> _EXERCISE DIRECTIONS_:
Give back the records that follow exactly, images excluded.
*** DATA FOR PROCESSING
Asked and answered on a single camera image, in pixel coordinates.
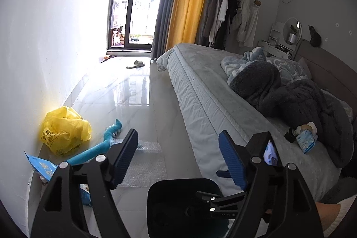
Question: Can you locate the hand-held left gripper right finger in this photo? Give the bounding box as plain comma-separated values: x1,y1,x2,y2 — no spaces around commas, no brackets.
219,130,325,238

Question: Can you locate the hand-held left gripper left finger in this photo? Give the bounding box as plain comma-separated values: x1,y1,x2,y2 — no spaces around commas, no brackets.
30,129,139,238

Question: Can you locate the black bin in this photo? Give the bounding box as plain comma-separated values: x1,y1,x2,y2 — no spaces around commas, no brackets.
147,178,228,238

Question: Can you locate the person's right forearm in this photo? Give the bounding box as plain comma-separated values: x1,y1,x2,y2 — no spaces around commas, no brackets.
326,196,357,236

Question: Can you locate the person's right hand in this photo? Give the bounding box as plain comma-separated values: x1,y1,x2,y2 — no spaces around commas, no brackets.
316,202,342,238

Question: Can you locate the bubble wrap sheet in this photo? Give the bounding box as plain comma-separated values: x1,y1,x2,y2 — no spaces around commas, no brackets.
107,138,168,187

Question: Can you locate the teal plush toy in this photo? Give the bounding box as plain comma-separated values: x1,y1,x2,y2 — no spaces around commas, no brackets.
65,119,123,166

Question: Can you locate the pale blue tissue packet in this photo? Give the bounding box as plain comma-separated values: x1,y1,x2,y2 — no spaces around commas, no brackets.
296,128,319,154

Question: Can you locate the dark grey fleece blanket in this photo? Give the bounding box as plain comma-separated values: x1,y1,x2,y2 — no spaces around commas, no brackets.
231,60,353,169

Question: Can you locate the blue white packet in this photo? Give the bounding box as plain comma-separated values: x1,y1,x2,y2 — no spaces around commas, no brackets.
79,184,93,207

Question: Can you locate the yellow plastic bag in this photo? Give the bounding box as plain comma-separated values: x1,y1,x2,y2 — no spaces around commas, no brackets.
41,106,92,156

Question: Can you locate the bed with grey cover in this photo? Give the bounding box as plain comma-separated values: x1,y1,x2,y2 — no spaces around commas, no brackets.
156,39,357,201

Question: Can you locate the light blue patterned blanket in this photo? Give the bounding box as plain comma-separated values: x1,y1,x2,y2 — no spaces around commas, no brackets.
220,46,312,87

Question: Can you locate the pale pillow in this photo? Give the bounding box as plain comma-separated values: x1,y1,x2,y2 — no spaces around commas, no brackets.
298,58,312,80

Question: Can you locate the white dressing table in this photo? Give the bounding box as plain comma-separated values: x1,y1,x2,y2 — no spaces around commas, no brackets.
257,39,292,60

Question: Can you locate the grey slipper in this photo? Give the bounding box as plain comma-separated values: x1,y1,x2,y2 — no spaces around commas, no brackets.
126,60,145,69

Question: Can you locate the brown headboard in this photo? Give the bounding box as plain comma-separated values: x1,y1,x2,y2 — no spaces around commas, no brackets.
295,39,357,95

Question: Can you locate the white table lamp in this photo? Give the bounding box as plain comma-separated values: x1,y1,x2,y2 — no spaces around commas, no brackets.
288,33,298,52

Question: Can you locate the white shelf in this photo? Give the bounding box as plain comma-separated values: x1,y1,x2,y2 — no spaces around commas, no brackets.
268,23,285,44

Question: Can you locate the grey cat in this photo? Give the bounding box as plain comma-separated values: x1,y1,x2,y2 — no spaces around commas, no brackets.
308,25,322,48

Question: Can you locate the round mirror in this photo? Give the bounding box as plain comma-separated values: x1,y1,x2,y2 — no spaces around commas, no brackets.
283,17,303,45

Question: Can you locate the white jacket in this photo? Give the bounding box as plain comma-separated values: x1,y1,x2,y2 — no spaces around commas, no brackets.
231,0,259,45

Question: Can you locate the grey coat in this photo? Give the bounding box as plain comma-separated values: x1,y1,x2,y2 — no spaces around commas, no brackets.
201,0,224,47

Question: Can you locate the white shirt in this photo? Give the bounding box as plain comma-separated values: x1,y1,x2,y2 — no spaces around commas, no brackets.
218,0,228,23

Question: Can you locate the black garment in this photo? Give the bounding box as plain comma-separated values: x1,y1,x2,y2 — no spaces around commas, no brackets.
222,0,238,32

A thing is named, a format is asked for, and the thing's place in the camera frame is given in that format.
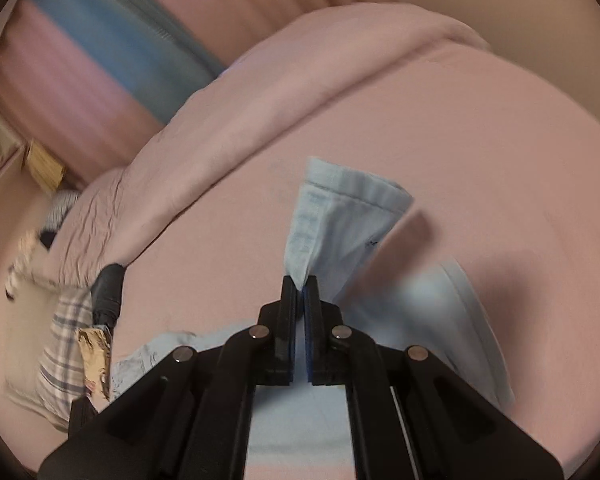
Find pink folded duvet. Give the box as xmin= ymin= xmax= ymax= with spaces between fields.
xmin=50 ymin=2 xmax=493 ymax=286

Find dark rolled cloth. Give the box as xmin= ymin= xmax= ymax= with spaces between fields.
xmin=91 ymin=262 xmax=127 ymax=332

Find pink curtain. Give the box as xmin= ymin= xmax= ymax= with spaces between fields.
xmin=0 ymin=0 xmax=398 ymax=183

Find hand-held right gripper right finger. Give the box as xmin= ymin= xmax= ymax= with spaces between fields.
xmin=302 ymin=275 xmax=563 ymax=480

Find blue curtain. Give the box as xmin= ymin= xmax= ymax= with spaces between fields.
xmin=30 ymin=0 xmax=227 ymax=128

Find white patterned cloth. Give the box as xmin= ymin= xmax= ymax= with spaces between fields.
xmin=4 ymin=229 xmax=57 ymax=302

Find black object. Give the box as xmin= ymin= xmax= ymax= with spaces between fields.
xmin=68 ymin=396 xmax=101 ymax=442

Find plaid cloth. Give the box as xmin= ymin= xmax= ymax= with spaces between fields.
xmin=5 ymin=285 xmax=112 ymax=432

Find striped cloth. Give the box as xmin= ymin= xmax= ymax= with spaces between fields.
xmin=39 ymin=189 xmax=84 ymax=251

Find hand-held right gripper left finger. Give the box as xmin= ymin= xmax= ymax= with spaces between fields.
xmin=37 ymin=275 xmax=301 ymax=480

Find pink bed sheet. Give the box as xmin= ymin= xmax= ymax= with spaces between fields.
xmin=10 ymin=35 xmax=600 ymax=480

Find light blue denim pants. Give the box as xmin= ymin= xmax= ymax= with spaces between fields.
******
> _SOLUTION TO THIS EXERCISE_:
Asked and answered on a single camera image, in pixel coordinates.
Question: Can you locate the hand-held left gripper right finger in this photo? Give the bounding box as plain comma-separated values: x1,y1,x2,y2 — no spaces around commas, no brackets.
219,130,325,238

Question: Can you locate the hand-held left gripper left finger in this photo? Give the bounding box as plain comma-separated values: x1,y1,x2,y2 — no spaces around commas, no brackets.
30,129,139,238

Question: Can you locate the black bin in this photo? Give the bounding box as plain comma-separated values: x1,y1,x2,y2 — no spaces around commas, no brackets.
147,178,228,238

Question: Can you locate the person's right forearm in this photo? Give the bounding box as plain comma-separated values: x1,y1,x2,y2 — no spaces around commas, no brackets.
326,196,357,236

Question: Can you locate the person's right hand in this photo? Give the bounding box as plain comma-separated values: x1,y1,x2,y2 — no spaces around commas, no brackets.
316,202,342,238

Question: Can you locate the bubble wrap sheet in this photo? Give the bounding box as plain comma-separated values: x1,y1,x2,y2 — no spaces around commas, no brackets.
107,138,168,187

Question: Can you locate the teal plush toy in this photo? Give the bounding box as plain comma-separated values: x1,y1,x2,y2 — no spaces around commas, no brackets.
65,119,123,166

Question: Can you locate the pale blue tissue packet in this photo? Give the bounding box as plain comma-separated values: x1,y1,x2,y2 — no spaces around commas, no brackets.
296,128,319,154

Question: Can you locate the dark grey fleece blanket in this photo? Give the bounding box as plain comma-separated values: x1,y1,x2,y2 — no spaces around commas, no brackets.
231,60,353,169

Question: Can you locate the blue white packet in this photo? Give the bounding box as plain comma-separated values: x1,y1,x2,y2 — no spaces around commas, no brackets.
79,184,93,207

Question: Can you locate the yellow plastic bag in this photo? Give the bounding box as plain comma-separated values: x1,y1,x2,y2 — no spaces around commas, no brackets.
41,106,92,156

Question: Can you locate the bed with grey cover in this photo? Give the bounding box as plain comma-separated values: x1,y1,x2,y2 — no spaces around commas, no brackets.
156,39,357,201

Question: Can you locate the light blue patterned blanket in this photo? Give the bounding box as plain comma-separated values: x1,y1,x2,y2 — no spaces around commas, no brackets.
220,46,312,87

Question: Can you locate the pale pillow in this photo? Give the bounding box as plain comma-separated values: x1,y1,x2,y2 — no spaces around commas, no brackets.
298,58,312,80

Question: Can you locate the white dressing table in this photo? Give the bounding box as plain comma-separated values: x1,y1,x2,y2 — no spaces around commas, no brackets.
257,39,292,60

Question: Can you locate the grey slipper in this photo? Give the bounding box as plain comma-separated values: x1,y1,x2,y2 — no spaces around commas, no brackets.
126,60,145,69

Question: Can you locate the brown headboard in this photo? Give the bounding box as plain comma-separated values: x1,y1,x2,y2 — no spaces around commas, no brackets.
295,39,357,95

Question: Can you locate the white table lamp in this photo? Give the bounding box as plain comma-separated values: x1,y1,x2,y2 — no spaces around commas, no brackets.
288,33,298,52

Question: Can you locate the white shelf in this photo? Give the bounding box as plain comma-separated values: x1,y1,x2,y2 — no spaces around commas, no brackets.
268,23,285,44

Question: Can you locate the grey cat in this photo? Give the bounding box as plain comma-separated values: x1,y1,x2,y2 — no spaces around commas, no brackets.
308,25,322,48

Question: Can you locate the round mirror in this photo? Give the bounding box as plain comma-separated values: x1,y1,x2,y2 — no spaces around commas, no brackets.
283,17,303,45

Question: Can you locate the white jacket in this photo? Give the bounding box as plain comma-separated values: x1,y1,x2,y2 — no spaces around commas, no brackets.
231,0,259,45

Question: Can you locate the grey coat in this photo? Give the bounding box as plain comma-separated values: x1,y1,x2,y2 — no spaces around commas, no brackets.
201,0,224,47

Question: Can you locate the white shirt in this photo? Give the bounding box as plain comma-separated values: x1,y1,x2,y2 — no spaces around commas, no brackets.
218,0,228,23

Question: Can you locate the black garment in this photo? Give the bounding box as plain comma-separated values: x1,y1,x2,y2 — no spaces around commas, no brackets.
222,0,238,32

A thing is named, a format is asked for, and the thing's place in the camera frame is given in that format.
Find pink folded duvet. Give the box as xmin= ymin= xmax= ymax= with spaces between fields.
xmin=50 ymin=2 xmax=493 ymax=286

Find dark rolled cloth. Give the box as xmin= ymin= xmax= ymax= with spaces between fields.
xmin=91 ymin=262 xmax=127 ymax=332

Find pink curtain. Give the box as xmin= ymin= xmax= ymax= with spaces between fields.
xmin=0 ymin=0 xmax=398 ymax=183

Find hand-held right gripper right finger. Give the box as xmin= ymin= xmax= ymax= with spaces between fields.
xmin=302 ymin=275 xmax=563 ymax=480

Find blue curtain. Give the box as xmin= ymin= xmax= ymax= with spaces between fields.
xmin=30 ymin=0 xmax=227 ymax=128

Find white patterned cloth. Give the box as xmin= ymin= xmax= ymax= with spaces between fields.
xmin=4 ymin=229 xmax=57 ymax=302

Find black object. Give the box as xmin= ymin= xmax= ymax= with spaces between fields.
xmin=68 ymin=396 xmax=101 ymax=442

Find plaid cloth. Give the box as xmin= ymin= xmax= ymax= with spaces between fields.
xmin=5 ymin=285 xmax=112 ymax=432

Find striped cloth. Give the box as xmin= ymin= xmax= ymax= with spaces between fields.
xmin=39 ymin=189 xmax=84 ymax=251

Find hand-held right gripper left finger. Give the box as xmin= ymin= xmax= ymax= with spaces between fields.
xmin=37 ymin=275 xmax=301 ymax=480

Find pink bed sheet. Give the box as xmin= ymin= xmax= ymax= with spaces between fields.
xmin=10 ymin=35 xmax=600 ymax=480

Find light blue denim pants. Give the box as xmin= ymin= xmax= ymax= with spaces between fields.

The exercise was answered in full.